Na verdade, quando se olha mais de perto para a atuação de Bannon, do sócio e do club, o que se vê é a dificuldade de se estabelecer uma fronteira entre o ideólogo e o homem de negócios disposto a ganhar dinheiro com seu escritório de assessoria política. As duas atividades parecem estar umbilicalmente casadas.
Para além da obscena promiscuidade, no entanto, o discurso é tão nítido quanto uma mensagem publicitária encomendada pela Coca-Cola. Numa entrevista para o El Diario.es, em dezembro de 2018, Modrikamen disse que ele e seus amigos estão definindo “o mapa político para o próximo ano: entre os globalizadores, aqueles que não querem fronteiras e os que são soberanos e querem parar a migração e controlar o Islã”. E neste, mais que em qualquer outro tema, eles não tergiversam, deixam claro que esta é uma das suas principais bandeiras, se não a principal. O problema, para os outros, é o combustível que os alimenta. A xenofobia, a rejeição ao estrangeiro, a demonização do outro. Um encadeamento diabólico pelo qual a Europa já passou e que desgraçadamente parte dela está disposta a apagar da memória.
Que sociedade eles querem?
Por trás dos discursos populistas, das peremptórias pregações antiestablishment, das promessas de proteção contra as ameaças bárbaras, do estímulo ao rancor como combustível para o crescimento eleitoral, as minúcias da pesquisa dão algumas pistas do quão cruel e retrógrada é a sociedade desejada pela ultradireita da Europa. Infelizmente, as questões voltadas a indicar os contornos desse mundo não são tão abundantes quanto poderiam ser. Mesmo assim, dois exemplos são suficientes para vislumbrarmos um esboço de como seria porque, na realidade, esse mundo nada tem de novo.
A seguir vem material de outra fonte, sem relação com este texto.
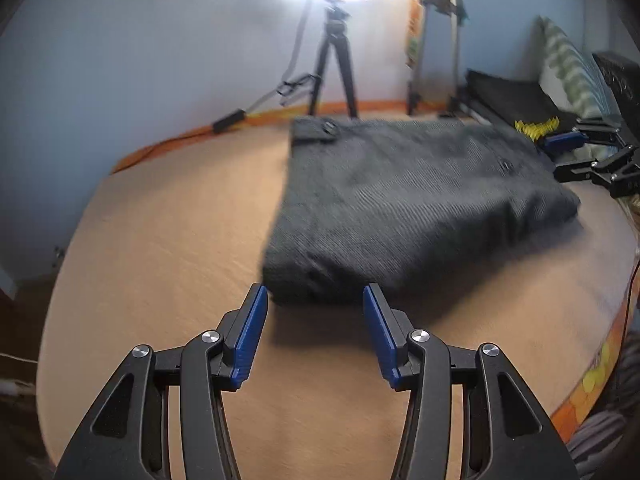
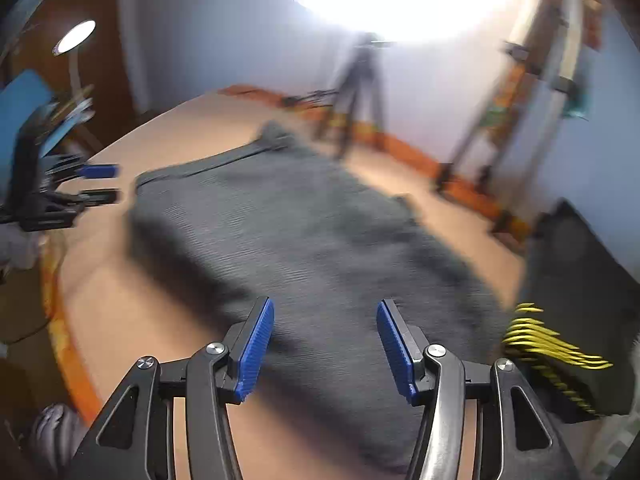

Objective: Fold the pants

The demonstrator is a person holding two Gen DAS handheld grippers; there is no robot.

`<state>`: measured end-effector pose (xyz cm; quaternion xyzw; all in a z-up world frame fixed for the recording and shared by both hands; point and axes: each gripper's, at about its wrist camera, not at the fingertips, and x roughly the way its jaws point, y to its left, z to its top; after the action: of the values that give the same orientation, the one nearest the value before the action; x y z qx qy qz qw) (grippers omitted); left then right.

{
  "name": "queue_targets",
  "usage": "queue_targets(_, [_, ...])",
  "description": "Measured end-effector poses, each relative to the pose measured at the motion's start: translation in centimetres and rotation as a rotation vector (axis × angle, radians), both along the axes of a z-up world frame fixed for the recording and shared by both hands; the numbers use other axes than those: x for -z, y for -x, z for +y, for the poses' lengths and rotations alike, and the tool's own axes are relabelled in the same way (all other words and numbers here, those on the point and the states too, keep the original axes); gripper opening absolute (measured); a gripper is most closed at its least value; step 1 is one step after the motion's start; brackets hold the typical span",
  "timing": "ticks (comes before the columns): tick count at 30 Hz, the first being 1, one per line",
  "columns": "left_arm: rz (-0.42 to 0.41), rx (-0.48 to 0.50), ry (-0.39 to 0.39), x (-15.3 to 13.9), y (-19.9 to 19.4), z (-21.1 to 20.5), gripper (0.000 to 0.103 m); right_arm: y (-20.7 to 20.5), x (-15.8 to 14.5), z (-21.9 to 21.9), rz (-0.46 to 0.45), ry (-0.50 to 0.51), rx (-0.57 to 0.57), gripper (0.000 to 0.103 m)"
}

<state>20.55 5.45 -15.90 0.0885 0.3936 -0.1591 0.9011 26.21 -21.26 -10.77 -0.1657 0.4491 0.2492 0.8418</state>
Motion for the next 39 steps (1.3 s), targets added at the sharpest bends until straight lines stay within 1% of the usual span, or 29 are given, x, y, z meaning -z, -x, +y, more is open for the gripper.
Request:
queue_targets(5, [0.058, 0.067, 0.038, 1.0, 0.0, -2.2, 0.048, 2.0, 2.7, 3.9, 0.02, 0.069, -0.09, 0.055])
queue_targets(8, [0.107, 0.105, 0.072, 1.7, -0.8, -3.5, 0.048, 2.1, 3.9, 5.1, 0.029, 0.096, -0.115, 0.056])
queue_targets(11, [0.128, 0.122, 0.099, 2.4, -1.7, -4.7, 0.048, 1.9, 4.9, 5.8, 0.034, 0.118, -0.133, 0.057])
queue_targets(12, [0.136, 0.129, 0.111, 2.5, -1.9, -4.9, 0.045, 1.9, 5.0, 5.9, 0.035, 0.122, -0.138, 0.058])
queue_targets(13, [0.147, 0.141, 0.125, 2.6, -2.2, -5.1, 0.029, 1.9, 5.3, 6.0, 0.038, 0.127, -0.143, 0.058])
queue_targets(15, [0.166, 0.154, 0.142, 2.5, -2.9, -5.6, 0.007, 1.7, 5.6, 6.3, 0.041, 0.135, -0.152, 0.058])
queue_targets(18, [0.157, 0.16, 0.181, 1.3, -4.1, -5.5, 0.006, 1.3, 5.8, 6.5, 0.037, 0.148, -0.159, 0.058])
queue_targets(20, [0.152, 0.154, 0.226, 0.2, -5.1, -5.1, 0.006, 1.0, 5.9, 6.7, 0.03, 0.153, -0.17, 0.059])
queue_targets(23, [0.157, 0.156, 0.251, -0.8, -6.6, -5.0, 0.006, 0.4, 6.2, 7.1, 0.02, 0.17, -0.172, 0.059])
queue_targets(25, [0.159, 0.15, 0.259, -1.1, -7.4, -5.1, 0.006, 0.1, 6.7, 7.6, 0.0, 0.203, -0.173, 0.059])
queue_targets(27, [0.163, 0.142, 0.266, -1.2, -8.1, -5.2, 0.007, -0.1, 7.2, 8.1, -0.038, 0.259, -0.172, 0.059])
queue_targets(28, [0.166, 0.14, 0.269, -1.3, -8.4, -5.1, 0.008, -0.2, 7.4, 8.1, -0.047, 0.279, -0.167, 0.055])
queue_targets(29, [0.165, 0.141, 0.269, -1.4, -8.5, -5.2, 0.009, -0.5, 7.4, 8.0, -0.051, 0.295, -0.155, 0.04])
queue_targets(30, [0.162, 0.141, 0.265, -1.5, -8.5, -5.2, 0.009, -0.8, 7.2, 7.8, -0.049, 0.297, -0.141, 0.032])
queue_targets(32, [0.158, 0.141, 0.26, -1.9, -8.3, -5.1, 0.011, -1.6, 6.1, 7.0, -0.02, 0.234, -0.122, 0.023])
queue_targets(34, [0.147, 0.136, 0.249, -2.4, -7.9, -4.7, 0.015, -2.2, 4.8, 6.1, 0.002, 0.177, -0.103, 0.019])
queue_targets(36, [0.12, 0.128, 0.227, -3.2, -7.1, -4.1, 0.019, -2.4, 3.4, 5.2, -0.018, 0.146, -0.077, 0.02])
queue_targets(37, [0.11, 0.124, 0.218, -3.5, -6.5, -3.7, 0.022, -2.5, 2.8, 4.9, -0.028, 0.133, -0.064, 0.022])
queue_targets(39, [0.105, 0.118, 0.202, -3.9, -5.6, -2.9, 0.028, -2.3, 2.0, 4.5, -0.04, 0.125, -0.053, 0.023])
Um dos itens diz respeito, por exemplo, à “segurança e criminalidade”. Para a ultradireita a insegurança pública é resultado, entre outras coisas, da permissividade para com os delinquentes. O que apregoam a partir daí, sem dubiedade e num nível de coesão bastante significativo, é o endurecimento das leis e das penas, a “proteção das ações de legítima defesa”, a pena de prisão perpétua e até de morte (na completa contramão da história europeia contemporânea), o recrudescimento dos castigos aos menores de idade e das condições para se obter liberdade condicional. Como o aumento da insegurança seria resultado da permissividade, para a correção do defeito é preciso mais punição, maior velocidade e contundência.
Outro tema sugerido pela enquete se refere à “família e valores”. A abertura ao novo, às transformações, muitas das quais já plenamente incorporadas e assimiladas pela sociedade europeia, lhes aparece quase como uma aberração. Aqui, como não poderia deixar de ser, a ultradireita é exatamente o que a etiqueta nos faz supor, radicalmente antiquada, um posto de guarda (rígido e armado até os dentes) de valores ultratradicionais. Sua referência é o passado, a volta atrás é a âncora do seu desejo. Refrear. Reprimir. A psicanálise tem um nome para isso. Recalcar, custe o que custar.
Família é um homem, uma mulher e filhos. Como consequência, rechaçam as “iniciativas progressistas como o casamento entre pessoas do mesmo sexo, o aborto e a eutanásia”. A Espanha aprovou faz pouco, no começo de 2020, uma lei autorizando a eutanásia, o Vox e o PP foram os únicos dentre os principais partidos a votarem contra, embora no interior do PP muitas vozes mostraram descontentamento com a decisão da cúpula. Ao mesmo tempo, são naturalmente hostis aos movimentos feministas e às políticas de gênero, como mostrei no artigo publicado aqui** em que cito a pregação de um dos líderes do Fidesz da Hungria.
Por mais que mudem de roupa, o cheiro de naftalina não os abandona.